▶ **EXERCISE DIRECTIONS**
The output is to match the entries below character for character.

▶ **SUPPLIED RECORDS**
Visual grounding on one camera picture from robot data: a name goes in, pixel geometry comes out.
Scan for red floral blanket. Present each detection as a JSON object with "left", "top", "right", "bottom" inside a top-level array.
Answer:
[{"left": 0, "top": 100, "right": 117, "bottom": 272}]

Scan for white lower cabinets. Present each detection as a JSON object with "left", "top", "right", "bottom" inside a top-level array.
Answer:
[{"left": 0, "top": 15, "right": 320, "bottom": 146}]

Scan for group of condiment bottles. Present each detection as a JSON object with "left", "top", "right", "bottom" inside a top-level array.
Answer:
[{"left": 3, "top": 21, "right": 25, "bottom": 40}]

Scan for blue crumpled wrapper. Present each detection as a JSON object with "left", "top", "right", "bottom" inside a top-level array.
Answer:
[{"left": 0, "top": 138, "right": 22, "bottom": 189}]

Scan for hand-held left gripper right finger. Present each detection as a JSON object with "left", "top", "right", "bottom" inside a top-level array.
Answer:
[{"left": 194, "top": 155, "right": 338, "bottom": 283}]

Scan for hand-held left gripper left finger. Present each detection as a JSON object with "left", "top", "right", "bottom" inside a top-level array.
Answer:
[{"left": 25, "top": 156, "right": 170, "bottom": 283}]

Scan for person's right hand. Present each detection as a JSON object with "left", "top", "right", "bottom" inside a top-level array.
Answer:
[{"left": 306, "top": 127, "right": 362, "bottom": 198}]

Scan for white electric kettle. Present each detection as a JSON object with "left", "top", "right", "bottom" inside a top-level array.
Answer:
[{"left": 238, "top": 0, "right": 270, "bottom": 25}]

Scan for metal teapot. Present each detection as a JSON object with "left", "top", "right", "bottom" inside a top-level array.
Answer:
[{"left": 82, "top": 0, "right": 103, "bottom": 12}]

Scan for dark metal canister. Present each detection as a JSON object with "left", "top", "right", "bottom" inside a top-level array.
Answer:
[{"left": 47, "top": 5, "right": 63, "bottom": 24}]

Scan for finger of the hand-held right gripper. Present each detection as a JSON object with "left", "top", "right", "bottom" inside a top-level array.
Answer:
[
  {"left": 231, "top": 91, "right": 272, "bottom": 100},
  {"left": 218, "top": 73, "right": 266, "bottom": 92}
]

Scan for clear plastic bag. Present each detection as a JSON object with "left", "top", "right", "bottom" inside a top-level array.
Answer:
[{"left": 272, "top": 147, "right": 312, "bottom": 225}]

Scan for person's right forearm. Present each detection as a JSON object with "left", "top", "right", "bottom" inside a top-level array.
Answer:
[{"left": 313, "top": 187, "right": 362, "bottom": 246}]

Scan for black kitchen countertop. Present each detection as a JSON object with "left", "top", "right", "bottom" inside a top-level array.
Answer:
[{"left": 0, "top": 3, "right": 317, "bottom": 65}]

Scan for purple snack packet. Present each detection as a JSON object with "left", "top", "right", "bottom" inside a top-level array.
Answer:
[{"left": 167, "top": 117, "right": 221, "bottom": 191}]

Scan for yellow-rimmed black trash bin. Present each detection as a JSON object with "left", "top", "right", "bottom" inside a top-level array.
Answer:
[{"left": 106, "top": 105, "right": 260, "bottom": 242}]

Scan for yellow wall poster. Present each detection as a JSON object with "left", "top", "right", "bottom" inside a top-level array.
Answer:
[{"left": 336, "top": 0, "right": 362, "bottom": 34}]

▶ **COMPLETED TASK**
Visual grounding on one camera picture from robot data: a name goes in, pixel geometry comes out.
Scan for red floral blanket. Present each detection as a JSON object with "left", "top", "right", "bottom" inside a top-level array.
Answer:
[{"left": 0, "top": 100, "right": 117, "bottom": 272}]

Scan for white lower cabinets. Present each detection as a JSON object with "left", "top", "right", "bottom" inside a top-level array.
Answer:
[{"left": 0, "top": 15, "right": 320, "bottom": 146}]

Scan for group of condiment bottles. Present each detection as a JSON object with "left", "top", "right", "bottom" inside a top-level array.
Answer:
[{"left": 3, "top": 21, "right": 25, "bottom": 40}]

Scan for blue crumpled wrapper. Present each detection as a JSON object with "left", "top", "right", "bottom" inside a top-level array.
Answer:
[{"left": 0, "top": 138, "right": 22, "bottom": 189}]

Scan for hand-held left gripper right finger. Present each detection as a JSON object with "left", "top", "right", "bottom" inside a top-level array.
Answer:
[{"left": 194, "top": 155, "right": 338, "bottom": 283}]

Scan for hand-held left gripper left finger. Present each detection as a JSON object with "left", "top", "right", "bottom" inside a top-level array.
Answer:
[{"left": 25, "top": 156, "right": 170, "bottom": 283}]

Scan for person's right hand. Present each detection as a JSON object with "left", "top", "right", "bottom" inside a top-level array.
Answer:
[{"left": 306, "top": 127, "right": 362, "bottom": 198}]

Scan for white electric kettle. Present each detection as a JSON object with "left", "top", "right", "bottom" inside a top-level array.
Answer:
[{"left": 238, "top": 0, "right": 270, "bottom": 25}]

Scan for metal teapot. Present each detection as a JSON object with "left", "top", "right", "bottom" inside a top-level array.
Answer:
[{"left": 82, "top": 0, "right": 103, "bottom": 12}]

Scan for dark metal canister. Present each detection as a JSON object with "left", "top", "right", "bottom" inside a top-level array.
Answer:
[{"left": 47, "top": 5, "right": 63, "bottom": 24}]

Scan for finger of the hand-held right gripper. Present each detection as a JSON object with "left", "top", "right", "bottom" inside a top-level array.
Answer:
[
  {"left": 231, "top": 91, "right": 272, "bottom": 100},
  {"left": 218, "top": 73, "right": 266, "bottom": 92}
]

Scan for clear plastic bag. Present each detection as a JSON object with "left", "top", "right", "bottom" inside a top-level array.
Answer:
[{"left": 272, "top": 147, "right": 312, "bottom": 225}]

Scan for person's right forearm. Present each detection as a JSON object with "left", "top", "right", "bottom" inside a top-level array.
Answer:
[{"left": 313, "top": 187, "right": 362, "bottom": 246}]

Scan for black kitchen countertop. Present each detection as a JSON object with "left", "top", "right", "bottom" inside a top-level array.
Answer:
[{"left": 0, "top": 3, "right": 317, "bottom": 65}]

Scan for purple snack packet. Present each detection as a JSON object with "left", "top", "right", "bottom" inside a top-level array.
Answer:
[{"left": 167, "top": 117, "right": 221, "bottom": 191}]

Scan for yellow-rimmed black trash bin. Present each detection as a JSON object with "left", "top", "right", "bottom" inside a top-level array.
Answer:
[{"left": 106, "top": 105, "right": 260, "bottom": 242}]

Scan for yellow wall poster. Present each detection as a JSON object with "left", "top", "right", "bottom" inside a top-level array.
Answer:
[{"left": 336, "top": 0, "right": 362, "bottom": 34}]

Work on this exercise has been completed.